Based on the expectations that the S5D business may not be able to produce positive cash flow for the foreseeable future and there is no expected market for selling the S5D business, it was determined that S5D’s long-lived assets and goodwill were fully impaired as of June 30, 2023. This determination, based on undiscounted cash flow projections, resulted in an intangible asset impairment expense of $14.87 million on the consolidated statement of operations for the year ended June 30, 2023, comprised of:

 

      
Goodwill  $12,605,723 
Intangible asset - customer relationships   2,021,000 
(net of accumulated amortization)     
Operating lease - right-of-use asset   209,901 
(net of accumulated amortization)     
Fixed assets (net of accumulated depreciation)   36,037 
Total S5D intangible asset impairment expense  $14,872,661 

 

 

THE GLIMPSE GROUP, INC.

NOTES TO CONSOLIDATED FINANCIAL STATEMENTS

JUNE 30, 2024 AND 2023

 

The S5D business continues to operate. For the years ended June 30, 2024 and 2023, S5D had revenue was $1.78 million and $2.73 million, respectively and net losses of $0.31 million and $1.26 million, respectively (exclusive of the intangible asset write off and change in fair value of contingent consideration).

 

AUGGD

 

In March 2023, primarily due to a lack of market traction, a decision was made by the Company to cease the operations of its wholly owned subsidiary MotionZone, LLC (dba “AUGGD”) and divest any related assets and potential liabilities. The assets of AUGGD were originally acquired by the Company in August 2021 for a fair value of $0.75 million.
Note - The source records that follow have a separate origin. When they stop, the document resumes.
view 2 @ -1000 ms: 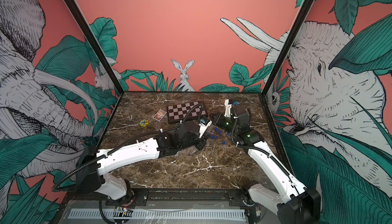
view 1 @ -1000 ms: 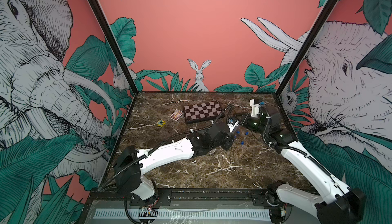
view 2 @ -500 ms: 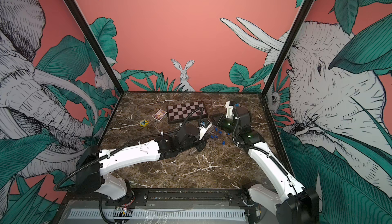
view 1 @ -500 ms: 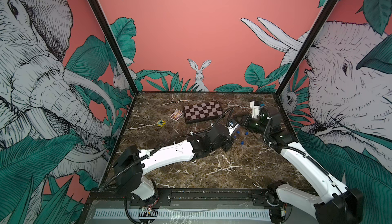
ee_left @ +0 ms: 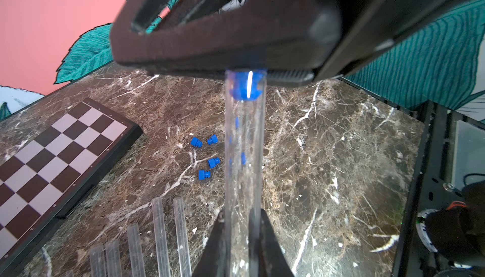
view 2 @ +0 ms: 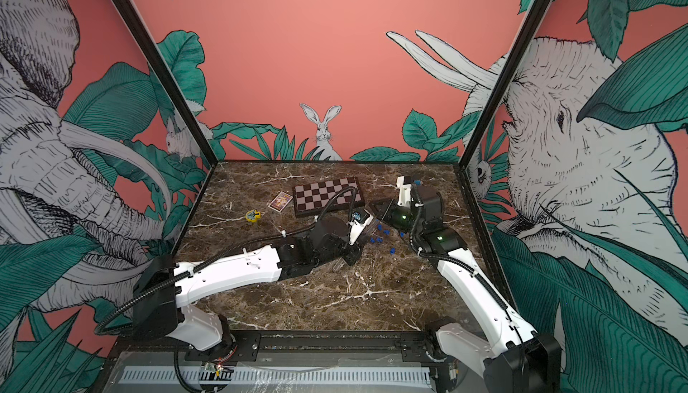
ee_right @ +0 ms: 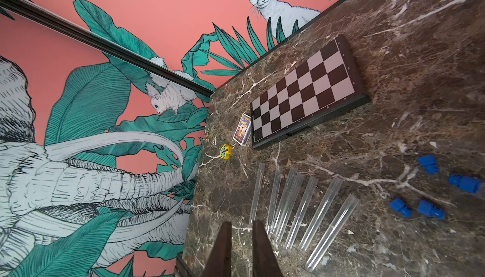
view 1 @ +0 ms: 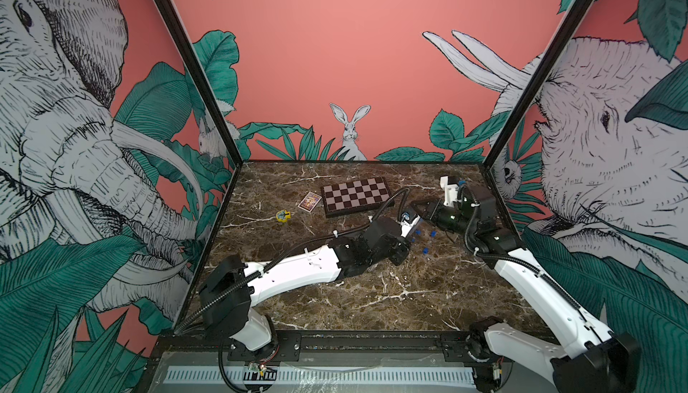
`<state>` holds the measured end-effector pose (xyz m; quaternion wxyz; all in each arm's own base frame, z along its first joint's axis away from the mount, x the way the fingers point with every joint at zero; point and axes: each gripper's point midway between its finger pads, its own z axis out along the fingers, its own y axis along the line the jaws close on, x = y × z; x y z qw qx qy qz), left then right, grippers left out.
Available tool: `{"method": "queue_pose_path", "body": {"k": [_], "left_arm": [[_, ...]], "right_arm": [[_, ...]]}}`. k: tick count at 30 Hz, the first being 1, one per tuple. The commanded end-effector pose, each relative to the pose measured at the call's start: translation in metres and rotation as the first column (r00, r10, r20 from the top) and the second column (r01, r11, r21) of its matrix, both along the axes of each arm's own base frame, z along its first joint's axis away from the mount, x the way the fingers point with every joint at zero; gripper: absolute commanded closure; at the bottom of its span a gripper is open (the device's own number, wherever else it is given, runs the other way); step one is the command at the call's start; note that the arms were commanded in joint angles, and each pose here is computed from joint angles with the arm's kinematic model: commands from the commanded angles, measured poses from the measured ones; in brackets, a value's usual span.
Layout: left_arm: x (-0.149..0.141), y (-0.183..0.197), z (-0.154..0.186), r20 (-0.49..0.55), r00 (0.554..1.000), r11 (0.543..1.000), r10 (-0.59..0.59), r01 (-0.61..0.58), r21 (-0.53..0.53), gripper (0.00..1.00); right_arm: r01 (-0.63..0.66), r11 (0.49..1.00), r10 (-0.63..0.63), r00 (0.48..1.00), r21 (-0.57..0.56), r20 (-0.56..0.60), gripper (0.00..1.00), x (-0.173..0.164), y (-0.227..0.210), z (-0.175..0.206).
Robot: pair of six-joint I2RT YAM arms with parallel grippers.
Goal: Remove stoppers from test tubes
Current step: Open the stopper on the test tube.
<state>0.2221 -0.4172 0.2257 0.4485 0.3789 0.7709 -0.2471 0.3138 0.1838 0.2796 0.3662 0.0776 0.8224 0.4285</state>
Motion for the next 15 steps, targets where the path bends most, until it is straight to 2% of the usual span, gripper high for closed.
{"method": "queue_pose_path", "body": {"k": [1, 10, 15], "left_arm": [[0.004, 0.023, -0.011, -0.035, 0.998, 0.995, 0.053, -0.050, 0.081, 1.00], [0.001, 0.023, 0.015, -0.024, 0.999, 0.999, 0.034, -0.033, 0.041, 1.00], [0.001, 0.024, 0.011, -0.025, 0.999, 0.998, 0.038, -0.037, 0.046, 1.00]], "right_arm": [[0.050, 0.995, -0.038, 0.988, -0.085, 0.147, 1.00, 0.001, -0.015, 0.033], [0.080, 0.979, -0.048, 0.985, -0.188, 0.169, 1.00, 0.004, -0.021, 0.020], [0.092, 0.980, -0.060, 0.982, -0.174, 0.181, 1.00, 0.006, -0.021, 0.023]]}}
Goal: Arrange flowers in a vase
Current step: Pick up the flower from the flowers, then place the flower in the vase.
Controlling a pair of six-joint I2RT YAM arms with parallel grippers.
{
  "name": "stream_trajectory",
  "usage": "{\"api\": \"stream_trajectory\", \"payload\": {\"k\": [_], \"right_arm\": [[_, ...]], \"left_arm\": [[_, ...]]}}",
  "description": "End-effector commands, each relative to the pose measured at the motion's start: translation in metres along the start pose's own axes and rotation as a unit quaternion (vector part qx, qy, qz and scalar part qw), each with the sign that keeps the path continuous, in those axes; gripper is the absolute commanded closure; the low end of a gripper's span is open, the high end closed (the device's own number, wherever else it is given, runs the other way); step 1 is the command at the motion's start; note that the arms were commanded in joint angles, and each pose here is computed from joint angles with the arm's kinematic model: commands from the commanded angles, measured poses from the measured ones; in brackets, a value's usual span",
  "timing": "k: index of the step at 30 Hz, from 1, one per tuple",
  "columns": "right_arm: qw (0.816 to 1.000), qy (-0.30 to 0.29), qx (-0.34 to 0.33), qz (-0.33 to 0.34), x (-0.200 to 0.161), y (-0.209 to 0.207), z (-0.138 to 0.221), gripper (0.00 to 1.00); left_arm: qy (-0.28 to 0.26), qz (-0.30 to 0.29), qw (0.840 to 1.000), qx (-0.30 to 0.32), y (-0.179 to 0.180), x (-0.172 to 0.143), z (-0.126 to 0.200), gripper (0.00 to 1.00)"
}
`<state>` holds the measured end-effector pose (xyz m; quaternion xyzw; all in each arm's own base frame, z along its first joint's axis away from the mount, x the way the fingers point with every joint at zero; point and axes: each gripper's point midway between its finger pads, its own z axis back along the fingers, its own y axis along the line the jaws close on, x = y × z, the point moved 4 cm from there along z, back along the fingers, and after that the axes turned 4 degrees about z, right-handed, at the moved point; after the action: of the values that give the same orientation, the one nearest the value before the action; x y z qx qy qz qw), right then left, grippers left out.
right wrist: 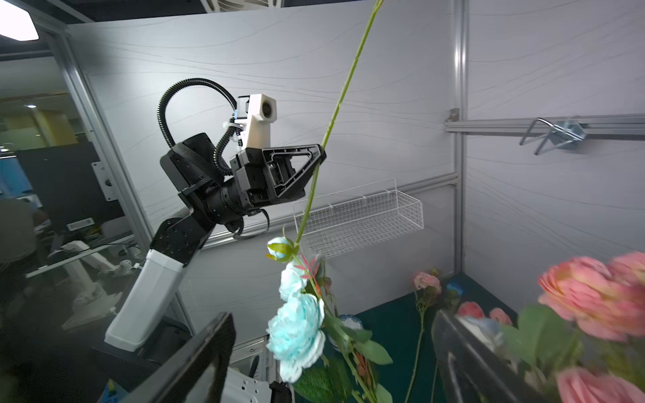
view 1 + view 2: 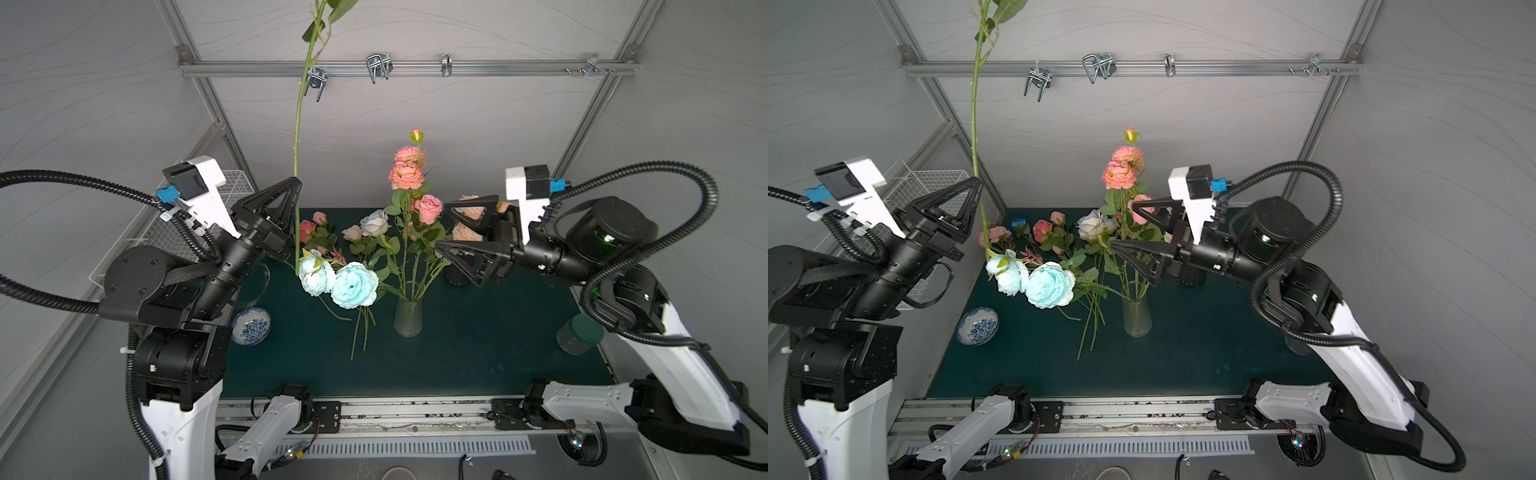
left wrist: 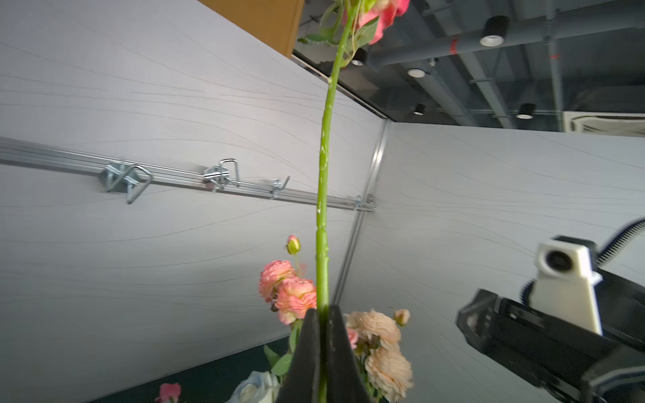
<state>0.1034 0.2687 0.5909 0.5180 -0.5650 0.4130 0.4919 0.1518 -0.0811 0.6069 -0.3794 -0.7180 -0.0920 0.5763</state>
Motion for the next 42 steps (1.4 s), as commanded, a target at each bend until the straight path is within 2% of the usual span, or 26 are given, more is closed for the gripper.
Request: {"api": "stream_trajectory", "payload": {"k": [1, 8, 14, 18, 23, 26, 28, 30, 31, 33, 34, 35, 37, 42], "right_arm": [[0.996, -0.034, 0.081, 0.015, 0.025, 0.019, -0.028, 0.08], [0.986, -0.089, 0.142, 0.007, 0.058, 0.013, -0.086, 0.06], [0.973, -0.131, 0.190, 0.018, 0.073, 0.017, -0.102, 0.05], [0.972, -0.135, 0.192, 0.012, 0.070, 0.012, -0.112, 0.12], [0.972, -0.137, 0.191, 0.018, 0.067, 0.010, -0.115, 0.44], [0.972, -0.144, 0.187, 0.023, 0.070, 0.010, -0.113, 0.58], [0.971, -0.145, 0.187, 0.026, 0.070, 0.010, -0.112, 0.73], [0.972, -0.145, 0.184, 0.031, 0.071, 0.011, -0.111, 1.00], [0.972, -0.148, 0.179, 0.034, 0.072, 0.011, -0.109, 1.00], [0.971, -0.156, 0.174, 0.045, 0.075, 0.011, -0.105, 1.00], [0.970, -0.162, 0.171, 0.054, 0.078, 0.012, -0.102, 1.00], [0.970, -0.169, 0.166, 0.059, 0.082, 0.013, -0.098, 1.00], [0.968, -0.185, 0.156, 0.071, 0.090, 0.014, -0.090, 1.00], [0.962, -0.225, 0.123, 0.097, 0.117, 0.012, -0.063, 1.00]], "left_arm": [[-0.002, -0.028, 0.991, -0.133, -0.050, 0.012, 0.017, 1.00], [0.017, -0.037, 0.985, -0.165, -0.057, 0.006, 0.019, 1.00], [0.036, -0.042, 0.986, -0.156, -0.049, -0.004, 0.012, 1.00], [0.053, -0.040, 0.983, -0.172, -0.049, -0.010, 0.007, 1.00], [0.077, -0.040, 0.978, -0.189, -0.049, -0.019, 0.003, 1.00], [0.082, -0.038, 0.978, -0.190, -0.048, -0.021, 0.002, 1.00], [0.080, -0.038, 0.978, -0.186, -0.047, -0.021, 0.001, 1.00], [0.073, -0.036, 0.982, -0.170, -0.043, -0.019, 0.001, 1.00], [0.069, -0.035, 0.984, -0.162, -0.042, -0.018, 0.001, 0.91], [0.058, -0.032, 0.987, -0.146, -0.039, -0.016, 0.001, 0.53], [0.053, -0.031, 0.989, -0.138, -0.037, -0.015, 0.002, 0.38], [0.049, -0.029, 0.989, -0.133, -0.036, -0.015, 0.002, 0.28], [0.045, -0.024, 0.991, -0.126, -0.033, -0.015, 0.001, 0.20], [0.032, -0.016, 0.994, -0.099, -0.027, -0.012, 0.000, 0.17]]}}
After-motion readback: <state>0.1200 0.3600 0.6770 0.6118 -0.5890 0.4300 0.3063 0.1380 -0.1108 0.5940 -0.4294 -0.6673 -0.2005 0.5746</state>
Based on future business projections, the assets of AUGGD were not expected to generate any measurable revenue and were deemed worthless with no future benefit. On April 1, 2023 the Company executed an amendment to the asset purchase agreement for the purchase of AUGGD whereby the assets were transferred to a new independent entity, majority owned by the original sellers of AUGGD, in return for a 19.99% interest in said new entity. Glimpse has no board members nor any operational involvement in the new entity.

 

The Company accounts for this investment at cost ($0) because the Company does not control or have significant influence over the investment. If the new entity achieves certain revenue goals through December 31, 2024, as defined, the majority owners will receive payments not to exceed $0.65 million in the form of Company common stock. The Company considers this occurrence as remote, and no provision is made for it.

 

Accordingly, the net book value of intangible assets, including goodwill, originally recorded at the time of purchase of AUGGD, were written off during the year ended June 30, 2023. The $0.48 million write off (consisting of customer relationships and technology with net book values of $0.11 million and $0.12 million, respectively, and goodwill of $0.25 million) is recorded as intangible asset impairment on the consolidated statement of operations for the year ended June 30, 2023.

 

For the year ended June 30, 2023 (which is the cease of operations of AUGGD), AUGGD had revenue was $0.01 million and net loss of $0.33 million (exclusive of the intangible asset impairment write off and change in fair value of contingent consideration), reported in the consolidated statements of operations.